### What the task asks
Would you restate the listing word for word, with the images omitted?

Content starts

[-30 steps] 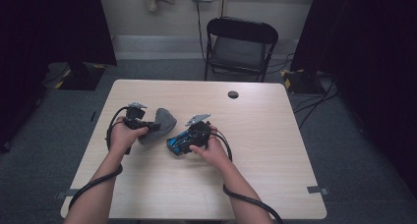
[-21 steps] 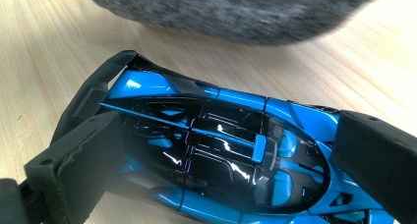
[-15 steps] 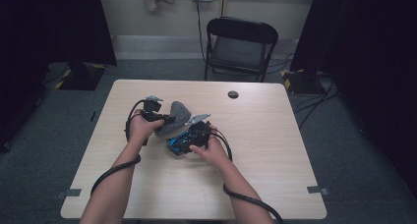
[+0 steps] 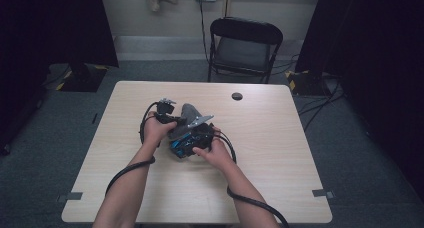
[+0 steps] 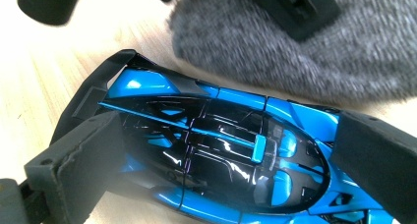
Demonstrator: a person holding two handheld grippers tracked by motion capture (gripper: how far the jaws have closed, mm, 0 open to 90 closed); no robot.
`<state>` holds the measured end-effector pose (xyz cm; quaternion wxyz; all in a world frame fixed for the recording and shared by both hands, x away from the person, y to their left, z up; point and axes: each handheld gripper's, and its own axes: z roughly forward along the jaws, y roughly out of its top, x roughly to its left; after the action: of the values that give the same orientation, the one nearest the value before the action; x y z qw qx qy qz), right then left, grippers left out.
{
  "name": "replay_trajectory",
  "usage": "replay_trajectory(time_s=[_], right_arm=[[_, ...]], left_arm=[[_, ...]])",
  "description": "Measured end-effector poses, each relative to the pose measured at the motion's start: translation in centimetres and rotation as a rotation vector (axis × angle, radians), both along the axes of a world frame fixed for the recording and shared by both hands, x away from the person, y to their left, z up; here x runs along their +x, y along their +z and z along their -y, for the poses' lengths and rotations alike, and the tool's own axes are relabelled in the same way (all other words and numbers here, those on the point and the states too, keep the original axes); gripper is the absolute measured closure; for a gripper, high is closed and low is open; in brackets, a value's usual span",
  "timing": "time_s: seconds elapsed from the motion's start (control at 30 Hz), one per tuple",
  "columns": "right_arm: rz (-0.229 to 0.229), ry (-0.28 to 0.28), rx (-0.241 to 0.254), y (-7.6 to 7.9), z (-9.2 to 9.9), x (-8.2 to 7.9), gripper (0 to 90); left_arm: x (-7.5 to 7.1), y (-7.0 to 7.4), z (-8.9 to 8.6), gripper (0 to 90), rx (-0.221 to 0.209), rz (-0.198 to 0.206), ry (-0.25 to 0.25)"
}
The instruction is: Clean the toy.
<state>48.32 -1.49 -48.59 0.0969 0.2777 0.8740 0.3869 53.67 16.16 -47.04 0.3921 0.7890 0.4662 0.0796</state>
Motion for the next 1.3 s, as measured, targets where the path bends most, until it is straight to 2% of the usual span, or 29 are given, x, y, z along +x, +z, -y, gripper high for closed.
replay_trajectory(time_s=[0.27,0.8,1.3], right_arm=[[0.001,-0.001,0.001,0.0,0.0,0.0,0.0],[0.0,-0.001,0.003,0.0,0.0,0.0,0.0],[-0.001,0.002,0.0,0.0,-0.1,-0.1,0.0]], left_arm=[[-0.1,-0.6,1.4,75.0,-0.001,-0.01,-0.038],[-0.9,-0.5,1.3,75.3,-0.002,-0.011,-0.068],[-1.4,-0.3,0.4,75.4,0.0,-0.021,-0.096]])
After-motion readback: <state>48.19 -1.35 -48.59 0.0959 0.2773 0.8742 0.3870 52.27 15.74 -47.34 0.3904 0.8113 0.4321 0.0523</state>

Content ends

### Answer to the exercise
[-30 steps] 
[-21 steps] 
[-15 steps] 
[+0 steps] 
[+0 steps] 
Demonstrator: a person holding two handheld grippers tracked by motion capture (gripper: how far the jaws have closed, mm, 0 open to 90 closed); no robot.
`<state>` holds the measured end-effector pose (xyz cm; quaternion wxyz; all in a world frame fixed for the recording and shared by both hands, x away from the person, y to their left, z up; point and axes: each handheld gripper's, and its own axes: z roughly forward along the jaws, y roughly out of its top, x roughly to its left; after the action: of the values that give the same orientation, the one nearest the value before the action; x y z qw qx qy qz), right then left, grippers left out.
{
  "name": "replay_trajectory",
  "usage": "replay_trajectory(time_s=[_], right_arm=[[_, ...]], left_arm=[[_, ...]])",
  "description": "Measured end-effector poses, each relative to the pose measured at the motion's start: translation in centimetres and rotation as a rotation vector (axis × angle, radians), both along the axes of a world frame fixed for the recording and shared by both hands, x away from the person, y to their left, z up; here x runs along their +x, y along their +z and z along their -y, for the poses' lengths and rotations alike, and the tool's own axes are relabelled in the same way (all other words and numbers here, those on the point and the states too, keep the original axes); gripper is the absolute measured closure; for a gripper, high is closed and low is open; in brackets, a value's usual span",
  "timing": "time_s: seconds elapsed from the motion's start (control at 30 Hz), one per tuple",
  "columns": "right_arm: rz (-0.229 to 0.229), ry (-0.28 to 0.28), rx (-0.241 to 0.254), y (-7.6 to 7.9), z (-9.2 to 9.9), x (-8.2 to 7.9), gripper (0 to 90); left_arm: x (-7.5 to 7.1), y (-7.0 to 7.4), z (-8.9 to 8.6), gripper (0 to 90), rx (-0.221 to 0.209), rz (-0.198 to 0.206), ry (-0.25 to 0.25)"
}
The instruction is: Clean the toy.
<state>48.32 -1.49 -48.59 0.0969 0.2777 0.8740 0.3869 53.67 16.16 -47.04 0.3921 0.7890 0.4662 0.0796</state>
Motion for the next 1.3 s, as measured, targets where the path bends most, until it is straight to 2% of the usual span, or 29 are given, x, y, z along +x, +z, -y, gripper high for closed.
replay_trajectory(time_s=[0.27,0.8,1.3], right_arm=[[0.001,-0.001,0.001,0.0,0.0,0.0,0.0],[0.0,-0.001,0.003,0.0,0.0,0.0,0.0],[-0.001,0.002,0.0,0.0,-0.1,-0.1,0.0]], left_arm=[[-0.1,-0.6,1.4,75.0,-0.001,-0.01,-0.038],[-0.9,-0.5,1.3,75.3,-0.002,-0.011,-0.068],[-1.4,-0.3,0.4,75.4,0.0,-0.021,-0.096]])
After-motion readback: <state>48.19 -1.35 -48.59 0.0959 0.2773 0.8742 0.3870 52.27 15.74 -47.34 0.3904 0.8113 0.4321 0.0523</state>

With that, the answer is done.